Have some wine in Tuscany with an Italian. I'm going to say no. I did have wine in Tuscany near Italians. I was even given wine by an Italian, and I did purchase wine from Italians, but "let us sit together at this tavola and raise a bicchiere insieme" still lies in the future, I'm afraid.
Me having wine in close proximity to Italians.

Own something from Carli. Not only did this not happen, this will probably never happen. However, I give myself credit for going to Lucca expressly to find out. I have been thinking about Carli since I first encountered it seven years ago, but at that point I was too intimidated to set foot inside. This time, I went; I asked to see two rings from the (gorgeous, perfect) case; I tried them on; I was told they were each more than three thousand euro; I laughed loudly in an un-chic manner and soon thereafter, departed. But at least now I KNOW. A rich man who is besotted with me is required. I'll see what I can do.

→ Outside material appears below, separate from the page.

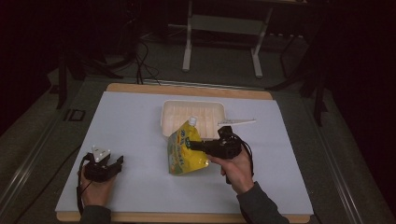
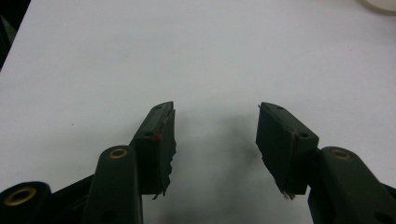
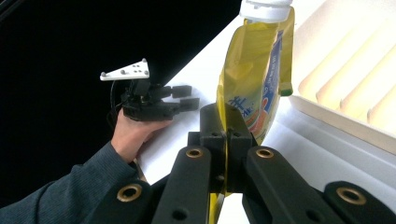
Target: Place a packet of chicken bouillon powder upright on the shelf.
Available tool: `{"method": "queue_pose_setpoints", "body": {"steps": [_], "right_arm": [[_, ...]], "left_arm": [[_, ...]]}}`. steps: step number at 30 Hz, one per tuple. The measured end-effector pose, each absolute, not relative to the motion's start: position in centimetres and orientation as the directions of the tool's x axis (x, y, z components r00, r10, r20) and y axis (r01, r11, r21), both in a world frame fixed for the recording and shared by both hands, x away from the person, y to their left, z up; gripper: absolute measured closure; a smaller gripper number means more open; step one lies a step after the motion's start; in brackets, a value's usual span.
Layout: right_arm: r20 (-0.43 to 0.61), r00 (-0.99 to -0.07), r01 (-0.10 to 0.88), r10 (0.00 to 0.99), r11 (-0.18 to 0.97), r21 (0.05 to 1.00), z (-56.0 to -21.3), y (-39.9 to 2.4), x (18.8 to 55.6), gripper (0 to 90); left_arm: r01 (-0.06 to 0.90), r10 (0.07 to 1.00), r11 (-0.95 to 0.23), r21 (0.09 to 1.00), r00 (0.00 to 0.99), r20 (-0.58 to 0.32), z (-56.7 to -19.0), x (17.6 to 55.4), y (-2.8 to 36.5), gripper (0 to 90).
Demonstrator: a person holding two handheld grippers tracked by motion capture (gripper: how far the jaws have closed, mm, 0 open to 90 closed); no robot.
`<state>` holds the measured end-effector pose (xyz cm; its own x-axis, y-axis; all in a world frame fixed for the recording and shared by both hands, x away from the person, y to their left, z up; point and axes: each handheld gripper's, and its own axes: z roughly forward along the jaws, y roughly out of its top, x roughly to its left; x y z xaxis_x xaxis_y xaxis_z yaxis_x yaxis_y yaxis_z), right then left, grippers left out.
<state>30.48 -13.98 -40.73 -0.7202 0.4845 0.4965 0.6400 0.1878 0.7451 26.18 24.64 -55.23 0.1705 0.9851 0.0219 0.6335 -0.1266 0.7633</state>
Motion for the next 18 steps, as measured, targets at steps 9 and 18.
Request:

Own grown-up lingerie. I've got this one covered, people. Admittedly, I had envisioned exquisite, gossamer things, possibly purchased at La Perla. Indeed, I did go in to La Perla and let's just say that you could buy three bras there, or a ring from Carli. Still. Lace has been achieved. Matching has been achieved. This marks significant progress. And it's all thanks to a pre-vacation sale at the Gap. You laugh, but I'm totally hot and I can still afford to pay my rent.
A sampling. Not that, strictly speaking, it's any of your bee's wax.

See Kath and KC in Switzerland (and pray they don't make me scale anything). Yes! And hooray. My cousin and her husband have been living in Switzerland for twenty years and I have never managed to see them there. They live in a tiny town with the most dramatic landscape imaginable. I was overjoyed to see them there, at last. I found it unexpectedly moving to visit a blood relation in such an improbable place.


So, in short, it's been good. Stick around. I've got stories to tell you. Soon.